Gli insegnanti di Religione della Diocesi di Locri-Gerace al Ritiro di Avvento a Paravati

Una giornata di intensa spiritualità e riflessione quella vissuta da una delegazione di docenti di Religione Cattolica della Diocesi di Locri – Gerace al Santuario del Cuore Immacolato di Maria Rifugio delle Anime di Paravati, in occasione del Ritiro di Avvento Regionale degli IRC della Calabria. All’iniziativa hanno preso parte numerosi insegnanti, in un clima di ascolto, meditazione e condivisione, promosso dalla Conferenza Episcopale Calabra attraverso il Servizio regionale per l’Insegnamento della Religione Cattolica, coordinato dal direttore regionale don Emanuele Leuzzi.
Il ritiro si è aperto in mattinata con l’accoglienza dei partecipanti e con la meditazione di Sua Eccellenza Mons. Alberto Torriani, vescovo di Crotone – Santa Severina e delegato CEC per l’IRC, incentrata sul brano del Vangelo di Matteo dedicato alla visita dei Magi, dal titolo Esiste un cielo da scrutare?. Mons. Torriani ha proposto una lettura profonda e attuale del testo evangelico, sottolineando come i Magi rappresentino l’intera umanità in ricerca, uomini che non si accontentano di contemplare da lontano la stella, ma si lasciano inquietare da un segno che li spinge a mettersi in cammino.
Nel percorso dei Magi emergono anche momenti di oscurità e smarrimento, simboleggiati dall’incontro con Erode, ma la stella torna a brillare quando si abbandonano le logiche del potere, segno di un Dio fedele che non smette di cercare l’uomo.
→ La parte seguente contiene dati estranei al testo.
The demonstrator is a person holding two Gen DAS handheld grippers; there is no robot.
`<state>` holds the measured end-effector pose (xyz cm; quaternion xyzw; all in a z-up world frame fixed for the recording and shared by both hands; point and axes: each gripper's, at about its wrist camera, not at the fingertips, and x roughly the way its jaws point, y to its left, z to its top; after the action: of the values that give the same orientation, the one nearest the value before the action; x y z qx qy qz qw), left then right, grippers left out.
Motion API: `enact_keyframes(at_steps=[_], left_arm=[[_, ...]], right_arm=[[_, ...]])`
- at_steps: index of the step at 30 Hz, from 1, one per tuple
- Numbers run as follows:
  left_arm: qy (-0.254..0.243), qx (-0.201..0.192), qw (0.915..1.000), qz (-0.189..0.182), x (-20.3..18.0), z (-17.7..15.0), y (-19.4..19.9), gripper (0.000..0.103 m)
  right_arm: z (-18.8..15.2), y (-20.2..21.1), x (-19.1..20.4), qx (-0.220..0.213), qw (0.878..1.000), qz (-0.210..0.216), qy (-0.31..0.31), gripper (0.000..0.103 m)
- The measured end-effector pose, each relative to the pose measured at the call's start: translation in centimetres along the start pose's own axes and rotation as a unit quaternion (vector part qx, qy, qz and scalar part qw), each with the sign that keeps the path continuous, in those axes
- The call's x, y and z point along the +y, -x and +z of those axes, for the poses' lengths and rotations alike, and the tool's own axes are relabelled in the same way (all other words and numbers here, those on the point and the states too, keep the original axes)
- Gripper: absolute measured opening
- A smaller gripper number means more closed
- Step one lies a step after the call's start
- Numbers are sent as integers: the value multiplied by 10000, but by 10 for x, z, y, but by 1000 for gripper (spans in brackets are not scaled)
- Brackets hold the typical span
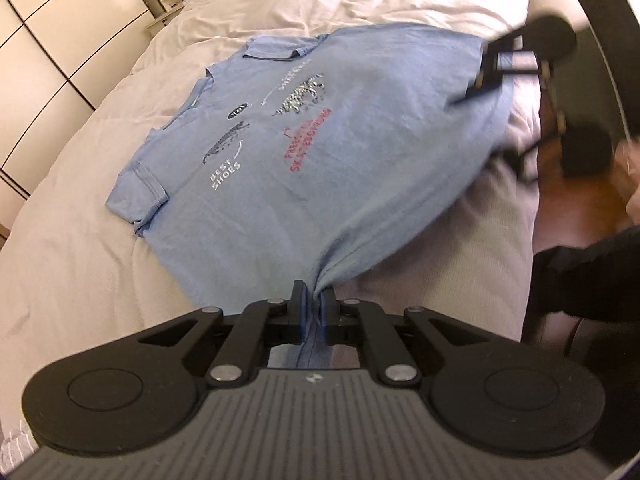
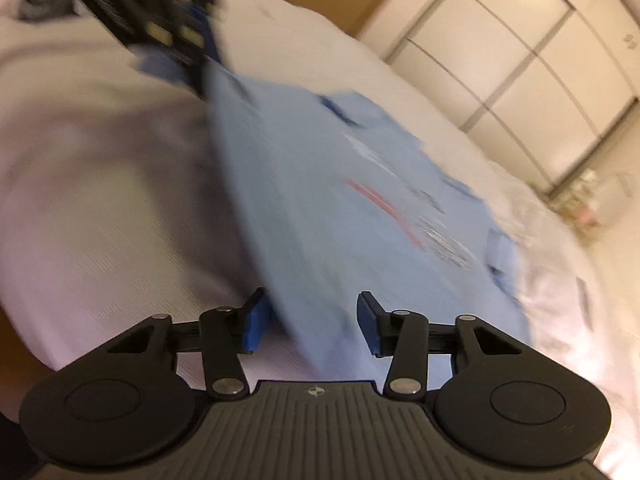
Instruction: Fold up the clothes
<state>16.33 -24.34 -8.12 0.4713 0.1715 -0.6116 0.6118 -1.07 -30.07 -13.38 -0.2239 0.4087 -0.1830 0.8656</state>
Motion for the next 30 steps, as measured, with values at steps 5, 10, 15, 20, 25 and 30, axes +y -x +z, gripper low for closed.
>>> enact_keyframes(at_steps=[5,10,15,20,25,30], left_arm=[[-111,61,9999,20,-2,-5,-5,5],[-195,129,9997,58,-3,-5,-13,5],[-257,198,9994,73,-2,-1,-15,4],[-261,201,9995,10,6,6,1,3],[-375,169,9991,-127,4,7,28,1],[-156,169,9995,-227,24,24,42,1]], right_arm=[[-58,-14,-45,570,9956,-604,433,38],[-101,-30,-81,774,9875,-818,1105,32],[-112,-41,-105,887,9839,-659,1407,9],[-103,-41,-124,989,9844,-400,1397,0],[-82,-13,-142,938,9836,-153,1530,0],[-61,7,-164,954,9833,70,1545,0]])
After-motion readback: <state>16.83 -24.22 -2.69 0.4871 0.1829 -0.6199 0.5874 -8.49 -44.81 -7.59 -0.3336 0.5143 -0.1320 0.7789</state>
Betlemme diventa così icona delle nostre case e dei luoghi quotidiani, compresa la scuola, dove Dio attende di essere riconosciuto anche attraverso le fragilità e le difficoltà. Da qui l’invito rivolto agli insegnanti a interrogarsi sulle proprie “stelle”, sui desideri che animano la scelta educativa e sul modo di guardare studenti e colleghi.
Nel cuore della meditazione, l’IRC è stato descritto come un servizio che nasce dall’adorazione e dal desiderio, capace di custodire uno sguardo attento alla bellezza e aperto alla verità che va oltre le apparenze. L’insegnante di Religione è chiamato a suscitare domande di senso, a non ridursi alla trasmissione di contenuti, ma a promuovere relazioni autentiche, animate da dolcezza, tenerezza e speranza. Senza desiderio, è stato ribadito, la vita e l’educazione si impoveriscono.
A seguire, la celebrazione della Santa Messa, presieduta da Sua Eccellenza Mons. Attilio Nostro, vescovo di Mileto – Nicotera – Tropea, che nell’omelia ha definito gli insegnanti di Religione “Sentinelle della Fede”, capaci di riconoscere Dio nelle attese e nelle fragilità quotidiane, affidandosi alla logica evangelica della mitezza e della bontà che salva, diventando fari di speranza per le nuove generazioni.
Nel pomeriggio, l’incontro con il rettore del Santuario, don Michele Cordiano, ha offerto ai docenti una testimonianza intensa sulla vita e la spiritualità di Natuzza Evolo, accompagnando i presenti nel cuore del messaggio natalizio: accogliere con semplicità e gioia ciò che Dio manifesta, per diventare segno lieve di bellezza e luce in un tempo segnato da tante ombre.
La giornata si è conclusa con un forte senso di gratitudine e arricchimento spirituale. I docenti hanno fatto ritorno alle proprie realtà educative portando con sé un prezioso bagaglio di spunti evangelici, da tradurre nel dialogo quotidiano con gli studenti, nella convinzione che, anche oggi, “esiste un cielo da scrutare” e una stella capace di orientare il cammino della scuola e della vita.